I am fully invested and even leveraged just a bit with some short puts.

That said, the companies followed here, with the statistics they carry, would be more likely to rise over the long term in a market environment of undervaluation (say S&P 500 PE of 12 like in 2009), than they are likely to now. That should seem logical.

Rising and falling tides do move the boats.

No one here is an index investor, but there is no reason not to take note of these considerations

Gator

And, as is pointed out whenever Schiller PE is raised, much of this is due to changes in GAAP accounting standards.

This is just my opinion, obviously, and it may be a stupid one. But here it goes anyway:

No one here is an index investor, but there is no reason not to take note of these considerations

What I don’t like about these statements, or about the financial press in general (including a lot of company-specific press) is that it’s not actionable, at least not in any sensible way.

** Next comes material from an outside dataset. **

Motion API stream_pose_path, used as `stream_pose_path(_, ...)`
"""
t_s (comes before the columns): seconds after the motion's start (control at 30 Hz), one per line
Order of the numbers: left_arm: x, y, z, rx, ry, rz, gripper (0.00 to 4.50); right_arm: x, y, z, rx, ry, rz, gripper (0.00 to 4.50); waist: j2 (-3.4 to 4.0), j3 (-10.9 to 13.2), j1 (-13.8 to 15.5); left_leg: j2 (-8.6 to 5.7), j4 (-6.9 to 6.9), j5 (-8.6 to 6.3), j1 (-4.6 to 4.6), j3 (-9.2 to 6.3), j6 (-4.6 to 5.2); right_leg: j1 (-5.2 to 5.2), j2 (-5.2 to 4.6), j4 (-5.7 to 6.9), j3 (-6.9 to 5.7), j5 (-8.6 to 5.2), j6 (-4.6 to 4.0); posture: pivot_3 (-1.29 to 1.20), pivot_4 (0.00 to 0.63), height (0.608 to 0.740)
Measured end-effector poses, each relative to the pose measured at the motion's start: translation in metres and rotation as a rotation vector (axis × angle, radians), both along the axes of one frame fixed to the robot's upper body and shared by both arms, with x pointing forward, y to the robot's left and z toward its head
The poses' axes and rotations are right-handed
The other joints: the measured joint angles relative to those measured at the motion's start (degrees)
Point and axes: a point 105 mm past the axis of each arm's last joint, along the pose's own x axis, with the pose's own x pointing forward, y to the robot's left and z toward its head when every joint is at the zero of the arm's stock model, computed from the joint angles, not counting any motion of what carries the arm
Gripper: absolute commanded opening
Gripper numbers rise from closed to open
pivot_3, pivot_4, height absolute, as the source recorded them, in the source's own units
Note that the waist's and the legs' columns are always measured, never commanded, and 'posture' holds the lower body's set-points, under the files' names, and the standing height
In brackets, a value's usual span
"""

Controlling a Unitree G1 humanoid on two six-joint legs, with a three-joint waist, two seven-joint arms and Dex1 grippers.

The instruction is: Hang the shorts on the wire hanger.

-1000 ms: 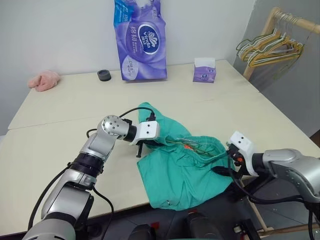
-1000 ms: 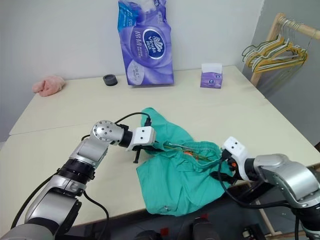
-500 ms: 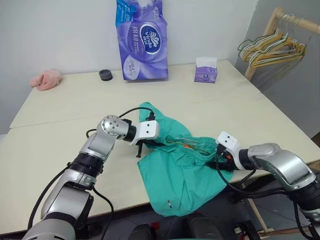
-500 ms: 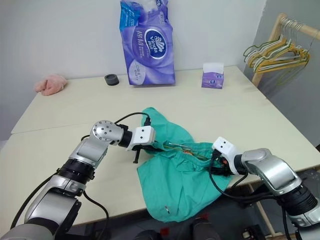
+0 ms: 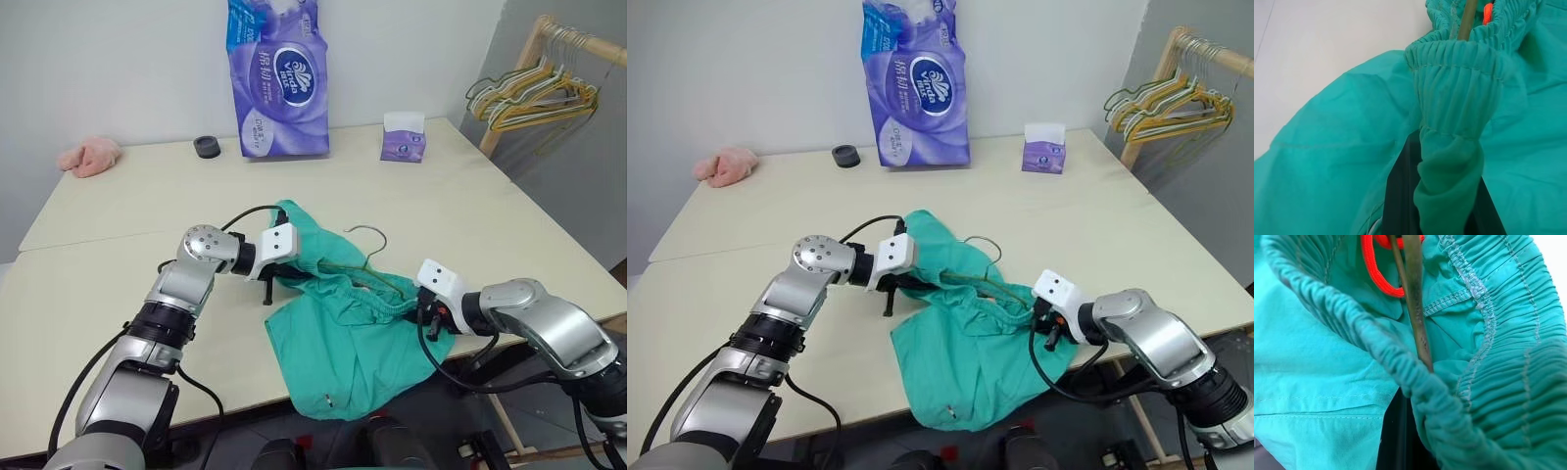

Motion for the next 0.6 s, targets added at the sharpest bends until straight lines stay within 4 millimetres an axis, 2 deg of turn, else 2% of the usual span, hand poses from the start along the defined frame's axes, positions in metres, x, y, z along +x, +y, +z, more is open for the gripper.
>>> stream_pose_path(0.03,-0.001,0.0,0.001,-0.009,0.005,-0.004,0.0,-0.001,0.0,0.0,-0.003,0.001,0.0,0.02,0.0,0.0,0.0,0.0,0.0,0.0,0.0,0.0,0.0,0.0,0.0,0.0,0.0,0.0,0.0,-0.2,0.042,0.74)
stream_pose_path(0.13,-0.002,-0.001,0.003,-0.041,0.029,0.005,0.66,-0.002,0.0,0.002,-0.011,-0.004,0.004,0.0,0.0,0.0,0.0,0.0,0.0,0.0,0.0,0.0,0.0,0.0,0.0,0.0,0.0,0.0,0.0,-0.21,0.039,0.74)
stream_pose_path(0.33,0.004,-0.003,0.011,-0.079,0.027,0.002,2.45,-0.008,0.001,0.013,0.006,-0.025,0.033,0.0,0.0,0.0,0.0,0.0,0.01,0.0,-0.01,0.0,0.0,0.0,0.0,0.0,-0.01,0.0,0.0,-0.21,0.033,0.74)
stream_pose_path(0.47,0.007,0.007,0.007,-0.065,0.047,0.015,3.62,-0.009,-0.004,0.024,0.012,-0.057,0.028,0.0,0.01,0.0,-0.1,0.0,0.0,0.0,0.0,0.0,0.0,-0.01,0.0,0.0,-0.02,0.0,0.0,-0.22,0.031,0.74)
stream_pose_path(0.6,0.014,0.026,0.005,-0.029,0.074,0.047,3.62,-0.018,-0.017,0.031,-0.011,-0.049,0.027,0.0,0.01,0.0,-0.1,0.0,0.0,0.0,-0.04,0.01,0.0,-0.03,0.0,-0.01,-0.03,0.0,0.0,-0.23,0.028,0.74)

Let’s assume the market is optimistically valued. What are you going to do about that? Seriously. How is it going to affect your investing strategy? Are you going to go to cash? (Which people have been doing for years now out of fear of a market turn and incurred massive opportunity costs). Are you going to hedge? Are you going to change how you invest, potentially moving away from what works for you? Are you going to buy bonds at piddly interest rates instead of stocks? Are you going to decide not to buy that great company you just found because the market might be optimistically valued?

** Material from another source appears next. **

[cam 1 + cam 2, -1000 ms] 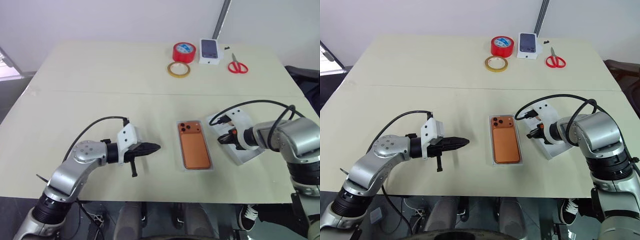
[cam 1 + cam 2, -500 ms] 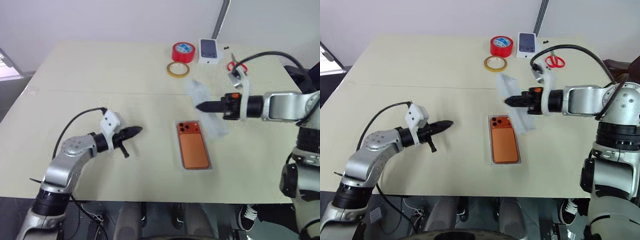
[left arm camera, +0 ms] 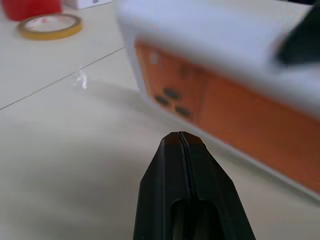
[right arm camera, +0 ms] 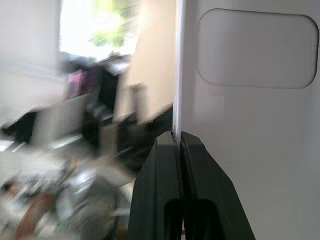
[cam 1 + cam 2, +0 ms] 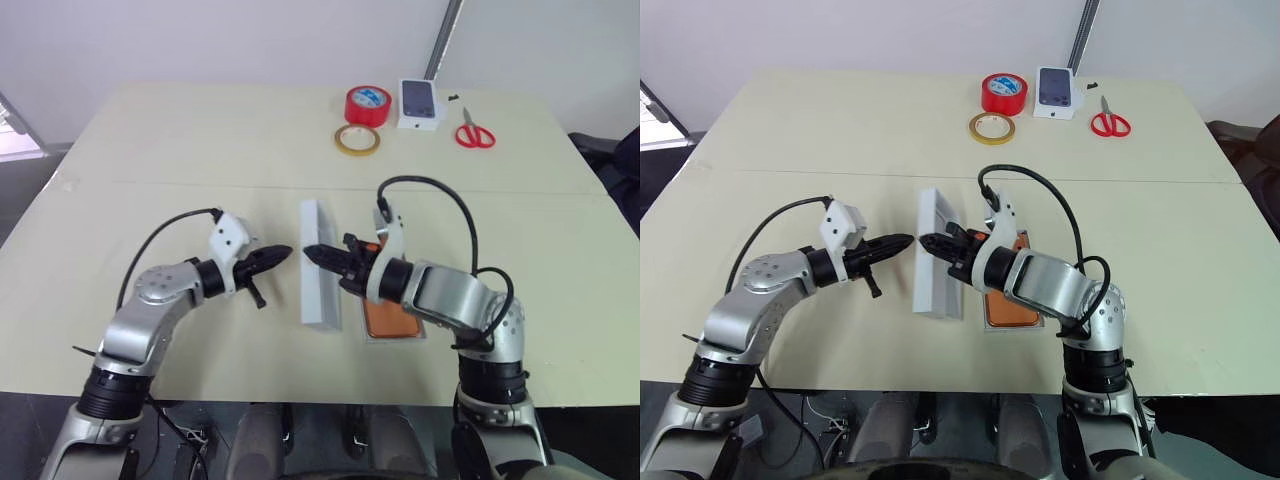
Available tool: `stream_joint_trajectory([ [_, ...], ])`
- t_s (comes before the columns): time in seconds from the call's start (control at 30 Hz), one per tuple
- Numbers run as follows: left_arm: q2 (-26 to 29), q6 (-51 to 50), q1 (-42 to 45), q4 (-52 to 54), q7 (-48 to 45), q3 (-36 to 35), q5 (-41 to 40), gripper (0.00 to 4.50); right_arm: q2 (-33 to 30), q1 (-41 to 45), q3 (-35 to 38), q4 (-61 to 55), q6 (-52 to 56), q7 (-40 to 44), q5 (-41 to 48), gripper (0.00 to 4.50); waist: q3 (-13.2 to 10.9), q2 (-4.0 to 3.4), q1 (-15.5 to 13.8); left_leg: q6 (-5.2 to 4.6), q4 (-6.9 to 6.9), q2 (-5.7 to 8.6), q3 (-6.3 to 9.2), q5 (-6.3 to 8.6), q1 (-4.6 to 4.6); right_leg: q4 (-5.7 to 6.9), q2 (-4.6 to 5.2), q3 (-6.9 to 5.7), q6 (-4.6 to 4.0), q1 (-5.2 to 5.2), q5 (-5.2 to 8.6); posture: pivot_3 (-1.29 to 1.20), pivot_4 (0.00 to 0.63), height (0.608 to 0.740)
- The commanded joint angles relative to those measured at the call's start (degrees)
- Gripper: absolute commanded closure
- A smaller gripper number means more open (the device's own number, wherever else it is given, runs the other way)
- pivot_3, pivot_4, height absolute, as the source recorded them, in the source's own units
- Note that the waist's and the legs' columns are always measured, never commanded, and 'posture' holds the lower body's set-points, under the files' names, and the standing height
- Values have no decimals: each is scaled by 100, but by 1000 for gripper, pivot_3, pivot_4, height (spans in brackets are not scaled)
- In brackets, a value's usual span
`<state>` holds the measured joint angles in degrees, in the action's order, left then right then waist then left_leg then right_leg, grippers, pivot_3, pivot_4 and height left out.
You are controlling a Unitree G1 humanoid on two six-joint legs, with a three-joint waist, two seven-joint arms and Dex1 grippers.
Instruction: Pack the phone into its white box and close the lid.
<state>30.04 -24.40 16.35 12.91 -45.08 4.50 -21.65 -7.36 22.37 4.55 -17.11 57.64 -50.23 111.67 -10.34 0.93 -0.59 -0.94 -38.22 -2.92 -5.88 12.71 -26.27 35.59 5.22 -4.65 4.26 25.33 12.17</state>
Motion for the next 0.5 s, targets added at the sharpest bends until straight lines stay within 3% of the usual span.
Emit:
stream_joint_trajectory([
  [0.03,-125,-14,91,307,22,277,89,4500,-287,117,442,-5,148,-103,133,4203,7,-11,9,0,0,0,-2,0,0,-3,0,2,0,-1,0,0,150,740],
  [0.13,-239,-22,183,229,49,528,232,4500,-684,208,524,158,472,341,133,3075,9,-14,5,-1,1,0,-1,0,5,-4,-2,1,-1,-6,1,0,150,740],
  [0.27,-505,-150,406,108,82,877,360,4500,-2100,817,486,695,1244,1550,133,1048,4,-25,10,-1,1,0,-4,0,4,-4,-4,4,-2,-3,1,0,150,740],
  [0.37,-697,-227,540,49,59,1095,422,4500,-3278,1272,202,1006,1658,2097,133,1048,4,-32,-5,-2,1,2,-6,0,4,-5,-3,8,-3,-2,2,0,150,740],
  [0.5,-889,-234,649,-28,73,1376,599,4500,-4194,1523,-147,1052,1799,2461,-213,1048,7,-29,-10,-4,6,6,-3,1,4,-12,-15,8,-5,-2,4,0,150,740],
])
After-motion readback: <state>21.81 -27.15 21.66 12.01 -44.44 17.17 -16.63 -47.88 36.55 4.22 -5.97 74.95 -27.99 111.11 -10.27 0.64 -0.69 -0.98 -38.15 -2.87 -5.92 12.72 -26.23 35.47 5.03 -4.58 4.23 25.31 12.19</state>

At the end of the day, I feel like these kinds of statements about the market, or that simply repeat the obvious tail risks faced by companies, don’t do anything but increase uncertainty and anxiety for investors (and that’s a bad thing, IMHO – emotions are our worst enemy). I don’t think anybody here believes they can predict the future, so we’ve already admitted to a healthy dose of uncertainty. We know there will be a bear market one of these days – so what? Nobody has any idea when it will show up, how long it will last, how bad it will be, how our individual companies will be impacted, or how much they’ll run up in the mean time (or if our portfolio will even look the same when the market does eventually turn). As far as our companies go, we know we can be wrong, and that’s why we maintain a portfolio of them instead of just one or two. So we’ve already taken all of this into account – obsessing over it to the point of second-guessing ourselves isn’t going to help our results, IMHO. There is no sure thing: there will always be doubt.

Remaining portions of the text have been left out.